Flawed development policy is an old game

Outside Navrongo stands a huge white empty hospital, flanked by bungalows, erected at some fantastic cost, unfortunately in such a position that flood-water drains into, instead of away from, the building. The designs were drawn in Accra by persons who never visited the site until the hospital was too substantially in existence to be moved to a drier spot a little farther up the hill. Bare, bleak and out of scale with its surroundings, it stands there like some temple of the future, lacking gods or priests.

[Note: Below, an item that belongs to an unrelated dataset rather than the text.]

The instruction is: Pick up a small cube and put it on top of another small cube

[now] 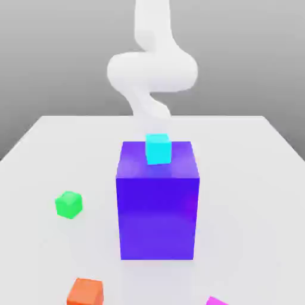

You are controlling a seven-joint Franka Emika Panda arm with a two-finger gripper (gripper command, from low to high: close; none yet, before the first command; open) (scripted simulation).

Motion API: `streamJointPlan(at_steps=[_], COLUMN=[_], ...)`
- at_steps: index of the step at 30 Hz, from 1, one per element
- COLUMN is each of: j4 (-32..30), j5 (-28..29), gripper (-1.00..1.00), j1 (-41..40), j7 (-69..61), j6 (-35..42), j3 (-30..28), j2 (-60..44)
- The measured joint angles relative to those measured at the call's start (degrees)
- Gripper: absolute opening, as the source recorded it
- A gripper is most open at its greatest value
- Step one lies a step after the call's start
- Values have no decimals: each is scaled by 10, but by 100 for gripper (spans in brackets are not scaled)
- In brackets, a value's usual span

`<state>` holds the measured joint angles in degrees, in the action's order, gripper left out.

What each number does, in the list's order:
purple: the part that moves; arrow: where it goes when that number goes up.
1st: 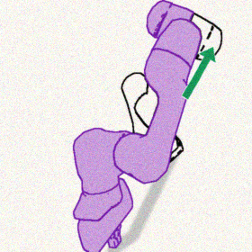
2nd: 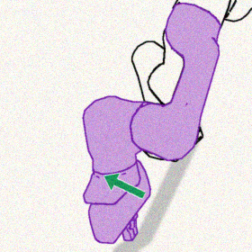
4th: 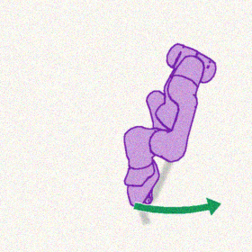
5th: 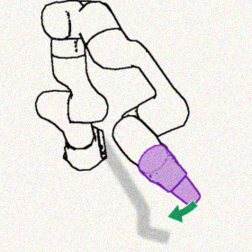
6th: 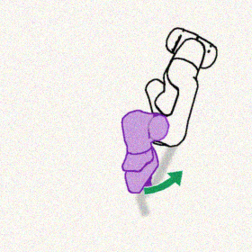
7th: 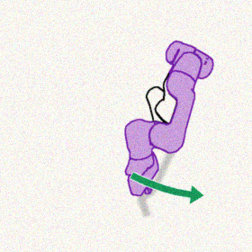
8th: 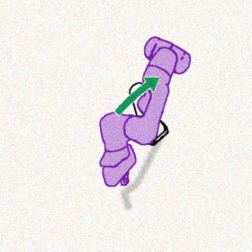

Elspeth Huxley, Four Guineas (1954)

A political economy analysis of Ghana… Sixty years ago

In appearance, Kwame Nkrumah is a slender man in his early forties, of middle height, with a mop of frizzy hair, big soulful eyes, a sultry, sensual expression and a trace of petulance, of prima donna touchiness, in his manner. He is, I am sure, a born actor, with all the magnetism, emotional sensitivity and panache of a good players. To say this is not to suggest insincerity. A true actor believes entirely in the reality of his characters. Nkrumah’s part is that of the savior of this people from foreign oppression. To give point to the part he has had to invent the oppression, but that was not difficult, nor in his eyes wrong. Nationalism is a passion, not an exercise in logic, and to passion’s servant all means are justified.